# [WORK INSTRUCTIONS]
Would you reproduce each line below exactly, leaving every picture out?

# [GIVEN DATA]
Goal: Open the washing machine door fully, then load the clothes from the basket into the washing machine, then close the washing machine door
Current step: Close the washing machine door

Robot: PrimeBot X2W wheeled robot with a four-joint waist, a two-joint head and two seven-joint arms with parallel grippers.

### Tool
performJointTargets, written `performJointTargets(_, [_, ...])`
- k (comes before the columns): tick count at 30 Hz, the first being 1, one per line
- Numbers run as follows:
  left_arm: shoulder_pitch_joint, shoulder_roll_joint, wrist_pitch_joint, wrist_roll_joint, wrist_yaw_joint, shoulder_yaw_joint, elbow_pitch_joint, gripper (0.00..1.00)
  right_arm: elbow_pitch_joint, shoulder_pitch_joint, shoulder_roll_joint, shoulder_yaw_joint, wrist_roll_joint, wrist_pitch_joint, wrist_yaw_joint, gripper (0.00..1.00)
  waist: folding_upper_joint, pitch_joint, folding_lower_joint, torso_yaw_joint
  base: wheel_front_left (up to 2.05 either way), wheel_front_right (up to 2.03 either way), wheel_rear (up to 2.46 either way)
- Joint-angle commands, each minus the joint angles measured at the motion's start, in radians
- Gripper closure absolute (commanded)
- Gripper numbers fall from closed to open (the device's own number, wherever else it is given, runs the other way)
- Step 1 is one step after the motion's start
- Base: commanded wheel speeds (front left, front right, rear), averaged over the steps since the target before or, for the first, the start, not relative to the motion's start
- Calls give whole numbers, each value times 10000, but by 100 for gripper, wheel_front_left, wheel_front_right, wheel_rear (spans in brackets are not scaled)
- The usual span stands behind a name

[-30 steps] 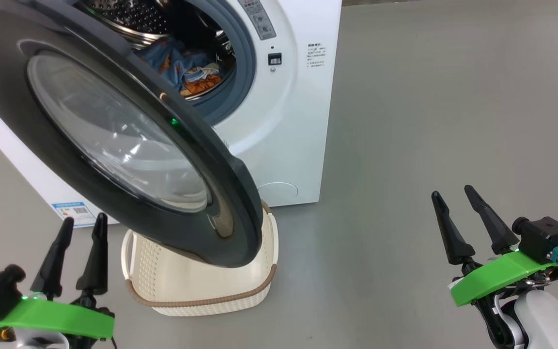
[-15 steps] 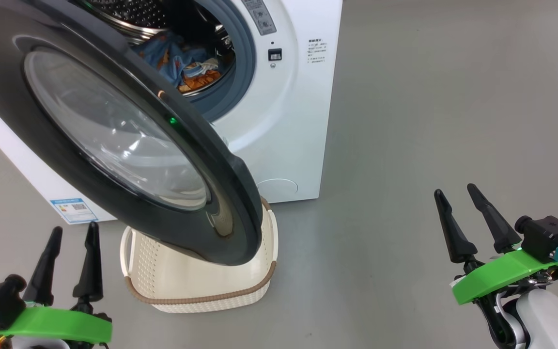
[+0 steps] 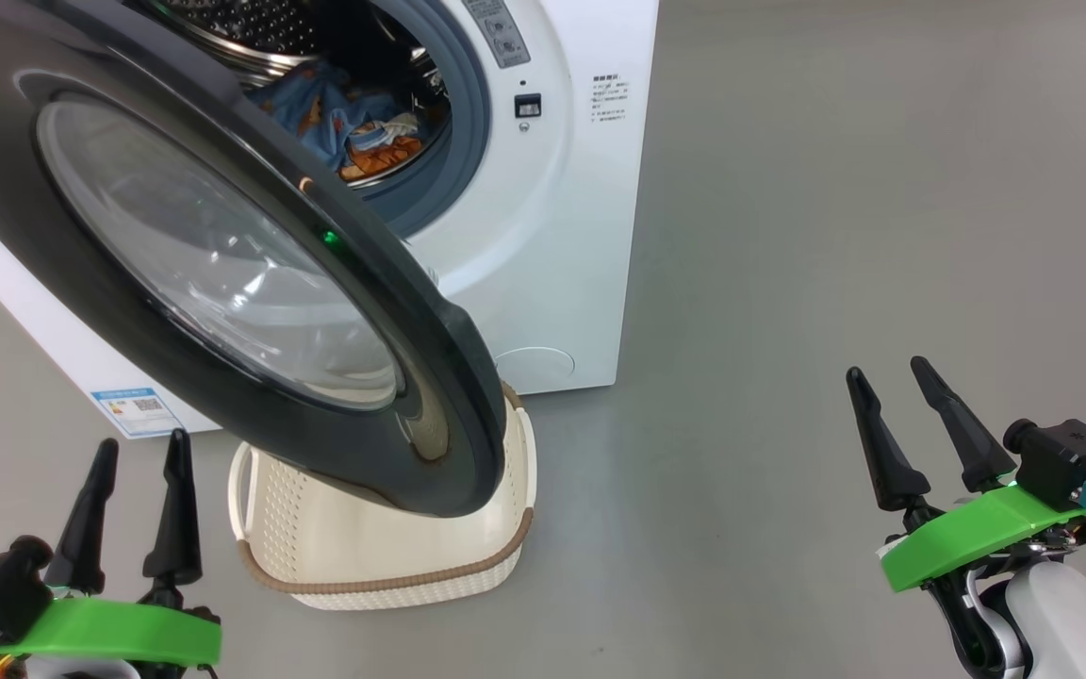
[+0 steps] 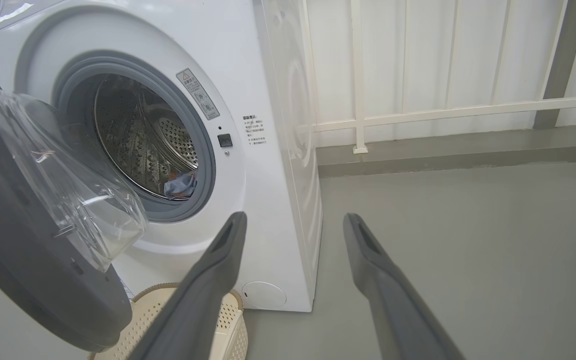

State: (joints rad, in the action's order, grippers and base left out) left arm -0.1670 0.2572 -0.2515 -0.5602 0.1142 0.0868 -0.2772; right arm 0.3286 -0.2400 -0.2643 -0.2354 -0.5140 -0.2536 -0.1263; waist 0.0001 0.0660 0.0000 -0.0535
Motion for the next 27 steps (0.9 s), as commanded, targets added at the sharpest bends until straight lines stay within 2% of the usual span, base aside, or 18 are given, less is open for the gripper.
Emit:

# [REPLY]
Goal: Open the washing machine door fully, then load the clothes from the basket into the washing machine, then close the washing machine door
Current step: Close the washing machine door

Robot: PrimeBot X2W wheeled robot with a four-joint waist, a two-joint head and two seven-joint arms with parallel grippers.

### Tool
performJointTargets, written `performJointTargets(_, [_, ...])`
- k (comes before the columns): tick count at 30 Hz, the first being 1, one per line
- Numbers run as follows:
  left_arm: shoulder_pitch_joint, shoulder_roll_joint, wrist_pitch_joint, wrist_roll_joint, wrist_yaw_joint, shoulder_yaw_joint, elbow_pitch_joint, gripper (0.00..1.00)
  right_arm: elbow_pitch_joint, shoulder_pitch_joint, shoulder_roll_joint, shoulder_yaw_joint, wrist_roll_joint, wrist_pitch_joint, wrist_yaw_joint, gripper (0.00..1.00)
  waist: folding_upper_joint, pitch_joint, folding_lower_joint, torso_yaw_joint
  base: wheel_front_left (up to 2.05 either way), wheel_front_right (up to 2.03 either way), wheel_rear (up to 2.46 either way)
- Joint-angle commands, each minus the joint angles measured at the motion's start, in radians
- Gripper closure absolute (commanded)
- Gripper numbers fall from closed to open (the device's own number, wherever else it is given, runs the other way)
- Step 1 is one step after the motion's start
- Base: commanded wheel speeds (front left, front right, rear), averaged over the steps since the target before or, for the first, the start, not relative to the motion's start
- Calls give whole numbers, each value times 10000, but by 100 for gripper, wheel_front_left, wheel_front_right, wheel_rear (spans in brackets are not scaled)
- The usual span stands behind a name

[-30 steps] 
[-15 steps] 
[+0 steps] 
[+0 steps] 

State: (joints rad, in the action's order, grippers and base left out) left arm -0.1670 0.2572 -0.2515 -0.5602 0.1142 0.0868 -0.2772; right arm 0.3286 -0.2400 -0.2643 -0.2354 -0.5140 -0.2536 -0.1263; waist 0.0001 0.0660 0.0000 -0.0535
Motion for the next 27 steps (0.9 s), as commanded, targets added at the sharpest bends until straight lines stay within 2% of the usual span, base aside, or 18 are given, less is open for the gripper.
Emit:

No more output is required for the exercise.